[Start of Attachment]

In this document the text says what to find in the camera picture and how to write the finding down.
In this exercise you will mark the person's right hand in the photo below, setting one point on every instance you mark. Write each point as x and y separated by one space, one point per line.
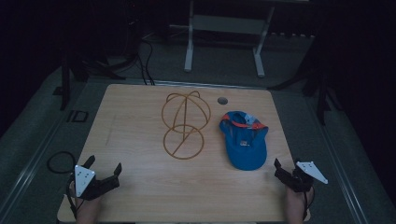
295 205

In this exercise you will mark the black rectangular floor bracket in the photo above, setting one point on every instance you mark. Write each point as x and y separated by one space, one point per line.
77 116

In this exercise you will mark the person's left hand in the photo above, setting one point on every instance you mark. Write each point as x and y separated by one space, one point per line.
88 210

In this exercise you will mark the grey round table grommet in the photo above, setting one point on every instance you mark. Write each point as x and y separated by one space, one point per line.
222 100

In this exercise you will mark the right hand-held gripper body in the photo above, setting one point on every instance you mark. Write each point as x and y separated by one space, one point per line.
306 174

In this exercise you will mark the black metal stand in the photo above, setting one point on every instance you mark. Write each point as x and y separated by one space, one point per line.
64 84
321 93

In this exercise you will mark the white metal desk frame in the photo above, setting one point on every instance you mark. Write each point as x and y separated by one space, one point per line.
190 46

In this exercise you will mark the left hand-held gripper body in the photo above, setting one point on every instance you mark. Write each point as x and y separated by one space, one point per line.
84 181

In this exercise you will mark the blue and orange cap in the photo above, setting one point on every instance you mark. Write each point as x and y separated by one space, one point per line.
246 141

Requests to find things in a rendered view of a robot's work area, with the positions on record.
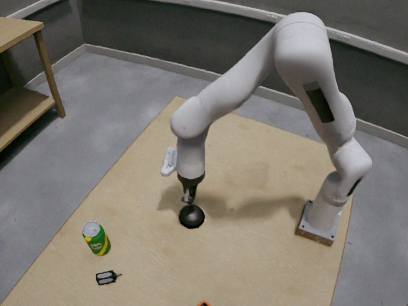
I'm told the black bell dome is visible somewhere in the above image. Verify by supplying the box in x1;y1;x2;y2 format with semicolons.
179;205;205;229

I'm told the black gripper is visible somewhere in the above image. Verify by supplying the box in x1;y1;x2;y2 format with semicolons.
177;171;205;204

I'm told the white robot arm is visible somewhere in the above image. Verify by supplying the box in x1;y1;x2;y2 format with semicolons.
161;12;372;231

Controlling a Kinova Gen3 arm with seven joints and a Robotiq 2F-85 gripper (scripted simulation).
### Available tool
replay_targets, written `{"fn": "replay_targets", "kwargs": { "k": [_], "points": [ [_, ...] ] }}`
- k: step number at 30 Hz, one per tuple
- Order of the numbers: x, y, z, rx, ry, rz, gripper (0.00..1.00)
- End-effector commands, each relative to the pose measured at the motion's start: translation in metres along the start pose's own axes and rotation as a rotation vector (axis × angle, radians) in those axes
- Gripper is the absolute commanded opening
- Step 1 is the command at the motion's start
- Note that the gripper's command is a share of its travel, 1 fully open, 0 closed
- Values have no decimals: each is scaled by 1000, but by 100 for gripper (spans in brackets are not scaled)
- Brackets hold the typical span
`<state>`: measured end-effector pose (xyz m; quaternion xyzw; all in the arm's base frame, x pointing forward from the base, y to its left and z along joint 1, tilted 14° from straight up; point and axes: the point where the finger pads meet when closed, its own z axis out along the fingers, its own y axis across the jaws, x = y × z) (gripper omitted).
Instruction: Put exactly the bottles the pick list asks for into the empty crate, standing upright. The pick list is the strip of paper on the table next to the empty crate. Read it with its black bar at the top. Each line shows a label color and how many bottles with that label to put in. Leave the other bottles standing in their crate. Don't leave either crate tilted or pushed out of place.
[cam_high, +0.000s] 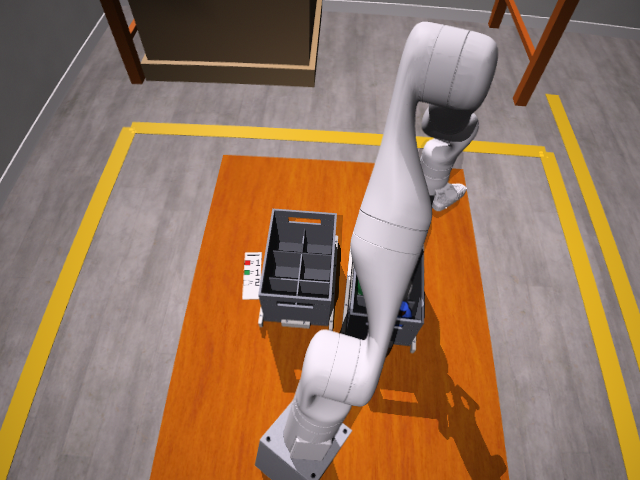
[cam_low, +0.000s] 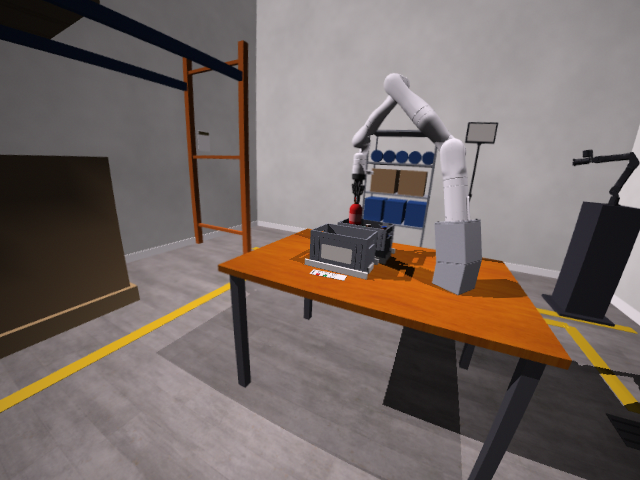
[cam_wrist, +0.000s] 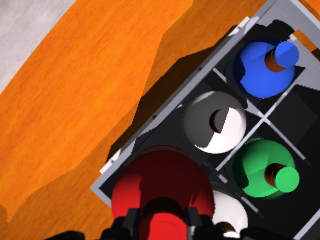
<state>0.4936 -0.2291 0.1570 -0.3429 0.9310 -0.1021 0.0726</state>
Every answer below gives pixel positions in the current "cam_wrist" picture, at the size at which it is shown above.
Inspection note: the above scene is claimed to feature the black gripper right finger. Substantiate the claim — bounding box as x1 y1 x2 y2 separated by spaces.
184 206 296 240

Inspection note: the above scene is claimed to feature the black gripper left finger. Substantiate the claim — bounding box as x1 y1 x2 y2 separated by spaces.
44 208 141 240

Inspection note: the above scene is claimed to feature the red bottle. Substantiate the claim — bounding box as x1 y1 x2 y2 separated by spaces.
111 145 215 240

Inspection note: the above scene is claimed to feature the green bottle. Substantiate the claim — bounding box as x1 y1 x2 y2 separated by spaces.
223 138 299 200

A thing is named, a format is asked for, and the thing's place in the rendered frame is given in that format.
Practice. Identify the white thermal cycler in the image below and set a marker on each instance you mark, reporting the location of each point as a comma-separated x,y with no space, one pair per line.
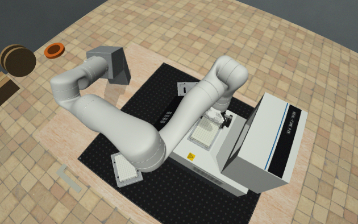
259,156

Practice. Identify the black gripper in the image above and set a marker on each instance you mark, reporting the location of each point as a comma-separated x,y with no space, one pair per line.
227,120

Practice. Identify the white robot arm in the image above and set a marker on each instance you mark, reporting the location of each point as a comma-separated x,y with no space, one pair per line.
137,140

[End of Attachment]

Exercise prompt:
Check each line of the entries above, and show every one holding the word "motion".

Reply:
- End-effector commands, each relative to the pose measured at the motion's start: translation in metres along the start pose's own axes and rotation as a rotation vector (axis × angle, radians) in those axes
- Step 1 is the command at the motion's start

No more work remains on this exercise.